Task objective: Only lines with the word "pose" are needed; collect each of them from the listing below.

Extracted entries:
····················

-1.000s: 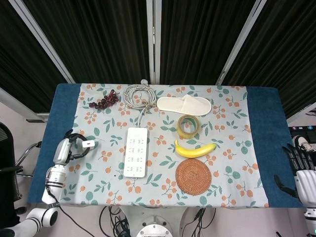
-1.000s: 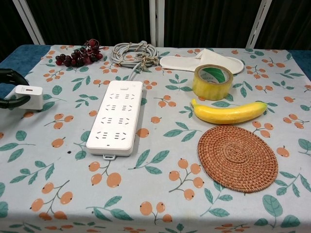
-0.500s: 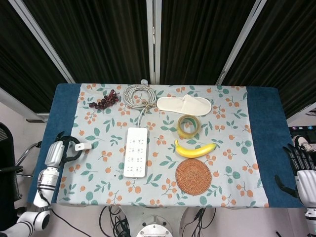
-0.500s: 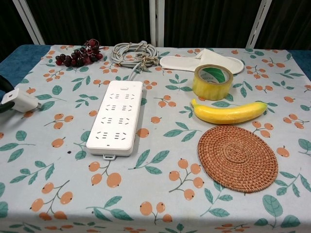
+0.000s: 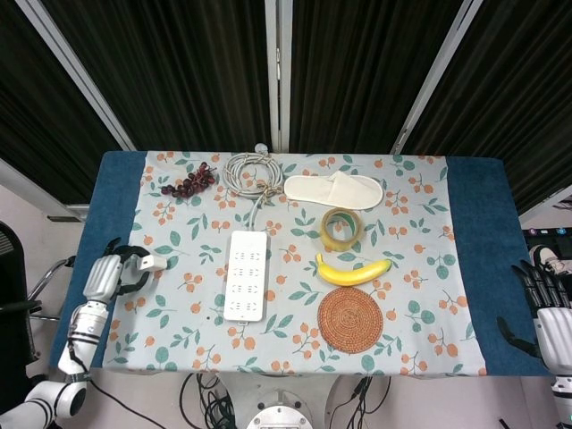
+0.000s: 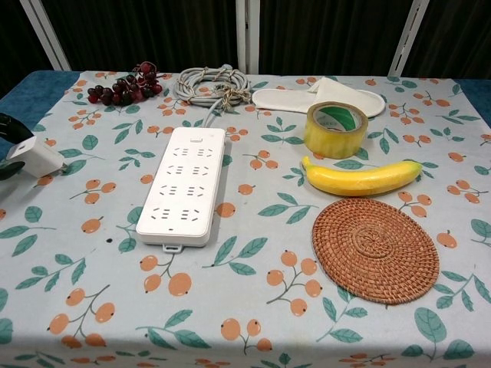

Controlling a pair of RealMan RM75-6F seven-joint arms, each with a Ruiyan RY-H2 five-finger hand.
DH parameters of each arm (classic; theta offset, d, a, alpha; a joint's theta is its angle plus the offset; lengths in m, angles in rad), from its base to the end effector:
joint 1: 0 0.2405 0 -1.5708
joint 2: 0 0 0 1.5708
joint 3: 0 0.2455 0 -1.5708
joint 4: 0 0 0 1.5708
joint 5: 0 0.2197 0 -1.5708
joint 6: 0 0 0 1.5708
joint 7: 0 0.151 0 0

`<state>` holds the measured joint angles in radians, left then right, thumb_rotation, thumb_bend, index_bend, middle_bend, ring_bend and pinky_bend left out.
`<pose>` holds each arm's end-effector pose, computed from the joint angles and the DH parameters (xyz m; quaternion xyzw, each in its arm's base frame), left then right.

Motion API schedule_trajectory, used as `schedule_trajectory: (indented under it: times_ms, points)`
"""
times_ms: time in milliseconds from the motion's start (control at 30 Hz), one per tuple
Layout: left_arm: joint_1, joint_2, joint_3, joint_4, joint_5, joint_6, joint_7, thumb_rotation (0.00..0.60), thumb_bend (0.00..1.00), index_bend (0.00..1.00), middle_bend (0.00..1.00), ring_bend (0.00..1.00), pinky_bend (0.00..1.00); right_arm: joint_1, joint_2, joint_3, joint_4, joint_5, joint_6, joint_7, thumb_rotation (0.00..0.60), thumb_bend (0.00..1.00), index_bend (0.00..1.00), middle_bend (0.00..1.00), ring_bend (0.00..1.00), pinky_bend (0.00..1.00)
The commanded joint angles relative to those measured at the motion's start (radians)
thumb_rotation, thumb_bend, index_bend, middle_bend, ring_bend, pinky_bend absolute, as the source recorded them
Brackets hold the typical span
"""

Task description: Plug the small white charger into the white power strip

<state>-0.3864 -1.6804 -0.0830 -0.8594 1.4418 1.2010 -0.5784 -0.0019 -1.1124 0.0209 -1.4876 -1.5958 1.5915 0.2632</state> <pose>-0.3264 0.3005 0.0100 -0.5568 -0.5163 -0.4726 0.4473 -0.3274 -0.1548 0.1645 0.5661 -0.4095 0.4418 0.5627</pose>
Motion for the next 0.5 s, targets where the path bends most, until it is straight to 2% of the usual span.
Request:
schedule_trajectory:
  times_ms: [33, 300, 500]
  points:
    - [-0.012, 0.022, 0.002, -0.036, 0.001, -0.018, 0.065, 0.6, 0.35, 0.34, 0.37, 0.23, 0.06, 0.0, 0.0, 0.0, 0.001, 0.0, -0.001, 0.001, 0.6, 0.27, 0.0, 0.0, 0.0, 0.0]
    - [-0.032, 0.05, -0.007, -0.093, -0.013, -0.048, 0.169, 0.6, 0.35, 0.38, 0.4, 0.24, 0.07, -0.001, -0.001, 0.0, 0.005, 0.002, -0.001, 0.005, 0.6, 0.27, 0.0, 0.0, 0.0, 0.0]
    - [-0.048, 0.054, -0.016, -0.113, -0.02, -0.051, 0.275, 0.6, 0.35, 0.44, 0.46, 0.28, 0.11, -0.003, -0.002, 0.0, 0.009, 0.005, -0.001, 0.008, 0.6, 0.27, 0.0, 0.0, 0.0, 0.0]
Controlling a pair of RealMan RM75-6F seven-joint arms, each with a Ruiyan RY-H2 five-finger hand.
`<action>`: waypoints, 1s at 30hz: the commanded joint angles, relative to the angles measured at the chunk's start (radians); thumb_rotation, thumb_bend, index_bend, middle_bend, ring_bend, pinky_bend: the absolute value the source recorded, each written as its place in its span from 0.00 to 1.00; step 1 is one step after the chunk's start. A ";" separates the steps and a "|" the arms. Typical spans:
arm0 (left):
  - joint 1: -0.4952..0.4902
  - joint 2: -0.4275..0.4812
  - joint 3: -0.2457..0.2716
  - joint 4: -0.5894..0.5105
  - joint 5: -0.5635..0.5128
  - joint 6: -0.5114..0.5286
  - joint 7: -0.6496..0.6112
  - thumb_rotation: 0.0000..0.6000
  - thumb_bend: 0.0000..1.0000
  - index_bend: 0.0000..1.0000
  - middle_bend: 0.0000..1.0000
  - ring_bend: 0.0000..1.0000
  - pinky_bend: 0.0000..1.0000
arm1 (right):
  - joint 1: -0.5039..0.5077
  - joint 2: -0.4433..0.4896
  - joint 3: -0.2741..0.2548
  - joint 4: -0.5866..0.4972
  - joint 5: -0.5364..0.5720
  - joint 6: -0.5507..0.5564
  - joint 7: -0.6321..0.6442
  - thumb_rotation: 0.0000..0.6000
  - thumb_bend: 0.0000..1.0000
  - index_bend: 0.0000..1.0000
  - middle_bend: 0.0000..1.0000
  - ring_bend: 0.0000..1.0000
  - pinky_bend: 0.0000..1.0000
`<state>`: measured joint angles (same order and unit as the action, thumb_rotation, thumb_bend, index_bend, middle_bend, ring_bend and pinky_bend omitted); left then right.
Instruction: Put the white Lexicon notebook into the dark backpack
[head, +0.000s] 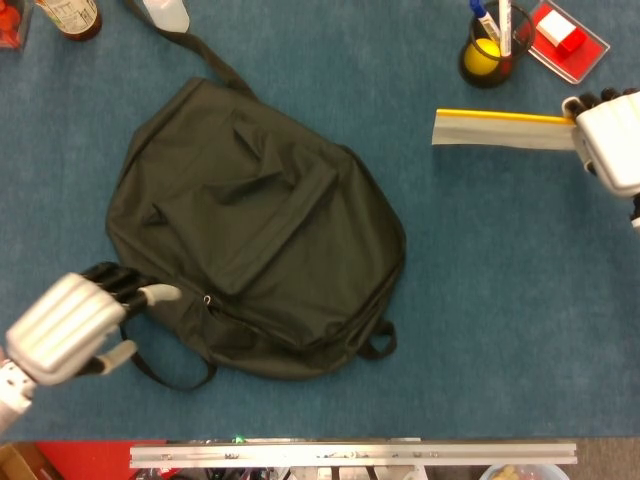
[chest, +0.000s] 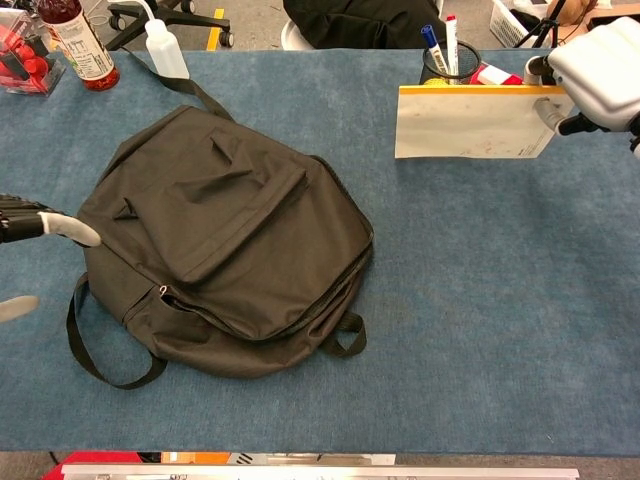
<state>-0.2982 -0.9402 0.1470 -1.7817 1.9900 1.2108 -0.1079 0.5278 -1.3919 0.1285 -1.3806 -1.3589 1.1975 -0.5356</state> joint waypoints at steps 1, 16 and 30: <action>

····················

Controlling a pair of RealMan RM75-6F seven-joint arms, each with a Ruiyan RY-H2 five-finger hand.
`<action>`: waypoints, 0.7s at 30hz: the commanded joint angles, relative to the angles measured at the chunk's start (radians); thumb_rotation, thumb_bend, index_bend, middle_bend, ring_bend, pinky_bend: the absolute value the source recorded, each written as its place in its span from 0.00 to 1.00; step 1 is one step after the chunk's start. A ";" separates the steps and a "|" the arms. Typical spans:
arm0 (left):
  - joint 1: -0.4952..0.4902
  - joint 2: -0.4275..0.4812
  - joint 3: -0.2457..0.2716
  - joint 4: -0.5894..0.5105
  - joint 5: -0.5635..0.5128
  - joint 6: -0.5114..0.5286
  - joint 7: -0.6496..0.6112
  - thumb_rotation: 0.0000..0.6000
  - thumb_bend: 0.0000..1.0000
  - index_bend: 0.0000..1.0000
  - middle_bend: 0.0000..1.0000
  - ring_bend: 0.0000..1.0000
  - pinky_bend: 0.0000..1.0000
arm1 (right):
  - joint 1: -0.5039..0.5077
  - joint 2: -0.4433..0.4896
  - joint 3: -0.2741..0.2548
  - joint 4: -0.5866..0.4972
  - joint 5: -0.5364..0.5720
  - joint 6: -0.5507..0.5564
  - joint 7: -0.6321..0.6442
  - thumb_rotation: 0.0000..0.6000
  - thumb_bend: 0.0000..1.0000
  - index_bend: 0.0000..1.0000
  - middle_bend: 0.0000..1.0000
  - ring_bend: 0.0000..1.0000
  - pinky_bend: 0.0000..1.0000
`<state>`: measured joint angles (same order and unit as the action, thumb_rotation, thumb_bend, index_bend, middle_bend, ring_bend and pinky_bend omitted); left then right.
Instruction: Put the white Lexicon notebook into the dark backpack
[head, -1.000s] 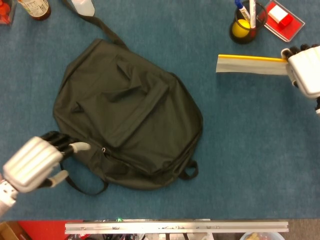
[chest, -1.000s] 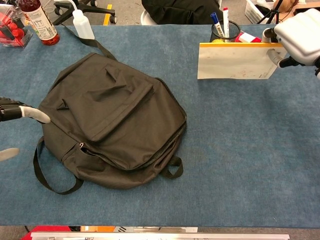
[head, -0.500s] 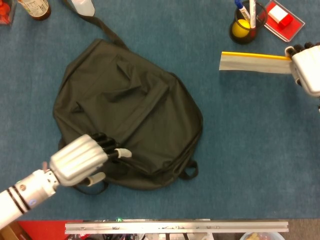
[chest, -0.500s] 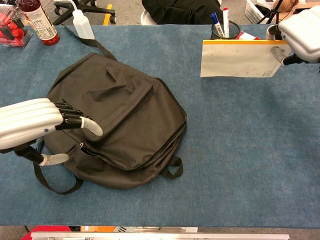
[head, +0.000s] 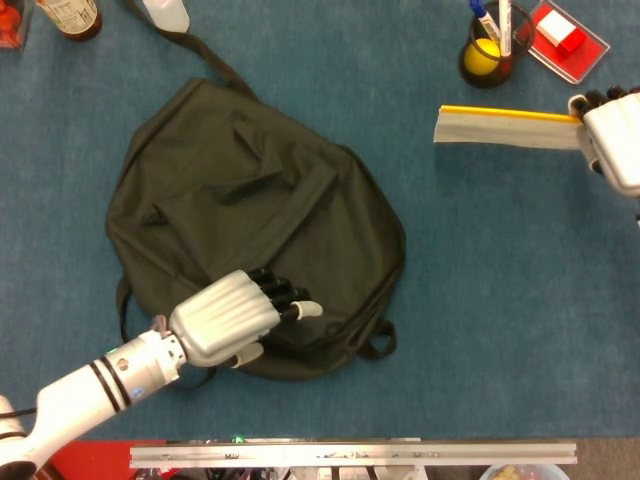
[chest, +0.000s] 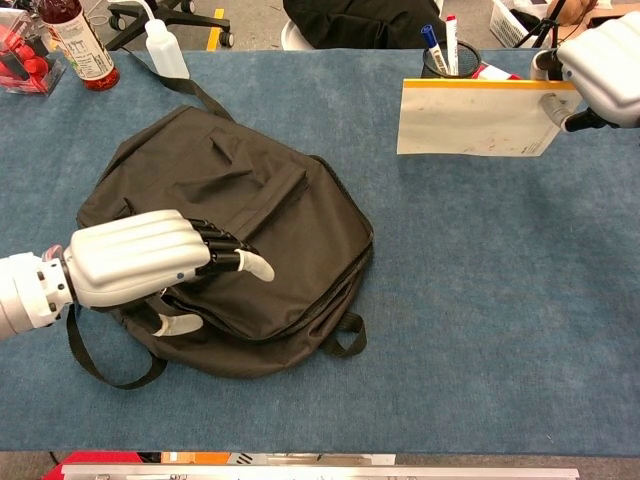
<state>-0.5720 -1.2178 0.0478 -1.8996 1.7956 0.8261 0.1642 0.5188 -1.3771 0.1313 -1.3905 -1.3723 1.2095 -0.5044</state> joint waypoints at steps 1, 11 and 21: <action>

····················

Result of this exercise:
`<pose>` holds each arm's end-effector pose, computed from the joint angles and the DH parameters (xyz m; quaternion xyzw, each in its arm's base frame), left then right.
<state>-0.3864 -1.6804 -0.0830 -0.8594 1.4418 1.2010 -0.5784 -0.0019 -1.1124 0.0209 -1.4876 -1.5958 1.5915 0.2632</state> <pose>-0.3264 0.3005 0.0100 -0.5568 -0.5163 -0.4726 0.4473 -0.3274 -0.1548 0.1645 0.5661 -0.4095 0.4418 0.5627</pose>

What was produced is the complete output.